What is a “normal” body?

The other day I was at Target and there was a crop top in the clearance aisle. At first I passed it up even though it was super cute because… well…. I’m not a size 2 and because I always feel like I “need” to be 10 pounds lighter. But then I remember Mindy Kaling talking about wearing a crop top because it was cute. So I grabbed the top, tried it on and it was actually pretty cute. Wearing it felt a bit revolutionary not to mention breezy. It’s all part of my re-thinking of what a “normal” body is and how to focus on being healthy and feeling sexy instead of always trying to lose another 10 pounds.

crop top

I wrote about our society’s lack of “normal” bodies in the media in the RedEye today. Check it out here or see a little snipet of it below


But usually in our culture of extremes we don’t hear from or see these women; swimsuit models jump from size zero to plus-size 16. Where’s the segment of size 8-ish women who go to the gym three times a week, do one of those intense spinning class once a month and like to eat pizza with their boyfriends? These women look normal, and they look good in bikinis too.
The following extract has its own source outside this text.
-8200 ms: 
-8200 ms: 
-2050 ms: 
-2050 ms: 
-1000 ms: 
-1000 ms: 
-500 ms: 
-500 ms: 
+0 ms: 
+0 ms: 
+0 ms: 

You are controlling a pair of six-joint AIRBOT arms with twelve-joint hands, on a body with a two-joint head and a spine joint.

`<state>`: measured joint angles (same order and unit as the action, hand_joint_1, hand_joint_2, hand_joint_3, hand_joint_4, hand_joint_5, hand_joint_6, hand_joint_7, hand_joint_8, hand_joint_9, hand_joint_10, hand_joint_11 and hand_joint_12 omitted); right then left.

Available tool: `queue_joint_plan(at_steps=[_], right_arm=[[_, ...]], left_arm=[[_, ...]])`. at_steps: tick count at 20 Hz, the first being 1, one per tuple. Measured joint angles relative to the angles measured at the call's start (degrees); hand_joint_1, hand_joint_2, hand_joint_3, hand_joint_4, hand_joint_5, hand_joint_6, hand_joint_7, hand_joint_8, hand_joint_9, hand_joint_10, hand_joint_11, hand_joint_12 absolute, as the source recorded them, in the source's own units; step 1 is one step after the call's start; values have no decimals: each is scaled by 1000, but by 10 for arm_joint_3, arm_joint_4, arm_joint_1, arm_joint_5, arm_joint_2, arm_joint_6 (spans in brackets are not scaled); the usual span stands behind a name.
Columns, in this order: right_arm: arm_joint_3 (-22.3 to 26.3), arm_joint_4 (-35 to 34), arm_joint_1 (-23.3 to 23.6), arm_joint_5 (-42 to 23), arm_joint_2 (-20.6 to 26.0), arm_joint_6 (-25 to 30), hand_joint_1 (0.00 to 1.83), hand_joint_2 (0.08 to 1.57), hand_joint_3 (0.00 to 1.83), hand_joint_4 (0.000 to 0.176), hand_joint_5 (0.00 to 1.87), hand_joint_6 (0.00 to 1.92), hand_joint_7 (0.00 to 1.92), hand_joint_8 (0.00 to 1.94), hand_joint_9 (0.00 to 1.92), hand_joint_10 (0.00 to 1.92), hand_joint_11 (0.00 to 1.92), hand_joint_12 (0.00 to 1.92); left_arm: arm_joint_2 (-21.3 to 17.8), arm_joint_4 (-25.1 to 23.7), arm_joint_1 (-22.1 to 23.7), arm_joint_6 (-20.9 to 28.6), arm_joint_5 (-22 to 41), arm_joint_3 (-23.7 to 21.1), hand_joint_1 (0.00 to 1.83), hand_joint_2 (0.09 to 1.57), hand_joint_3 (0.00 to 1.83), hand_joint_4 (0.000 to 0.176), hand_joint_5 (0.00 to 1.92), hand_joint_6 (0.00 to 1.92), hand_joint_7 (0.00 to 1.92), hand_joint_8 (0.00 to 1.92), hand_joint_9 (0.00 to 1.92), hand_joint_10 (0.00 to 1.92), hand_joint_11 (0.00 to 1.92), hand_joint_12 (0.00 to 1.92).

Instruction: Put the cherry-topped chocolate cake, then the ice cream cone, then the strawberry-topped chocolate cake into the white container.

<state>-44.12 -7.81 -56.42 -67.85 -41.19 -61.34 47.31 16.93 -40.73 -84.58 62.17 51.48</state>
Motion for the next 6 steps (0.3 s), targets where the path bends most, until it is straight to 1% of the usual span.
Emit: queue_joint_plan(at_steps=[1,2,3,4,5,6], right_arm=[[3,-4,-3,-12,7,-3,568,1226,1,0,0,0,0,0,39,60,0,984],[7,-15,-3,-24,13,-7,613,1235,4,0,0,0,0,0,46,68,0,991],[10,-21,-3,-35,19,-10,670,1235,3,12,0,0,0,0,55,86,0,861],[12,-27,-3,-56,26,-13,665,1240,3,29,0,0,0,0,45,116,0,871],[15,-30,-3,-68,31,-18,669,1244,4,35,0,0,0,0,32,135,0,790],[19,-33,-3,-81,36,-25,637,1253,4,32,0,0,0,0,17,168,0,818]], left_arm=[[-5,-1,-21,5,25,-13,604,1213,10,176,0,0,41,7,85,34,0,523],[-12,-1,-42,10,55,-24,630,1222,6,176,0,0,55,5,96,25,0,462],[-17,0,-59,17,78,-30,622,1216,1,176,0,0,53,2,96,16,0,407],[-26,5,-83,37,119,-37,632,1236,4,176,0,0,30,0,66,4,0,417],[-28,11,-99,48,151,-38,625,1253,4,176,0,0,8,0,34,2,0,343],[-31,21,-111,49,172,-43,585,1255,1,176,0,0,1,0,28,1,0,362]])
Last month, Mindy Kaling was on the Jimmy Kimmel show talking about what it means, at a size 8, to not represent the “traditional” standard of American beauty. “I, like, run and work out. It takes a lot of effort to look like a normal/chubby woman,” she said, to huge cheers from the audience.

I’m a pretty average, size-8 woman myself, and Mindy’s words drove home this idea that normal without reaching “perfection” can be healthy, sexy and pretty fantastic. I realized we don’t usually see normal women in the media; we don’t hear about their exercise routines or what they had for dinner. We don’t see them in their jobs and relationships, or just being successful in life.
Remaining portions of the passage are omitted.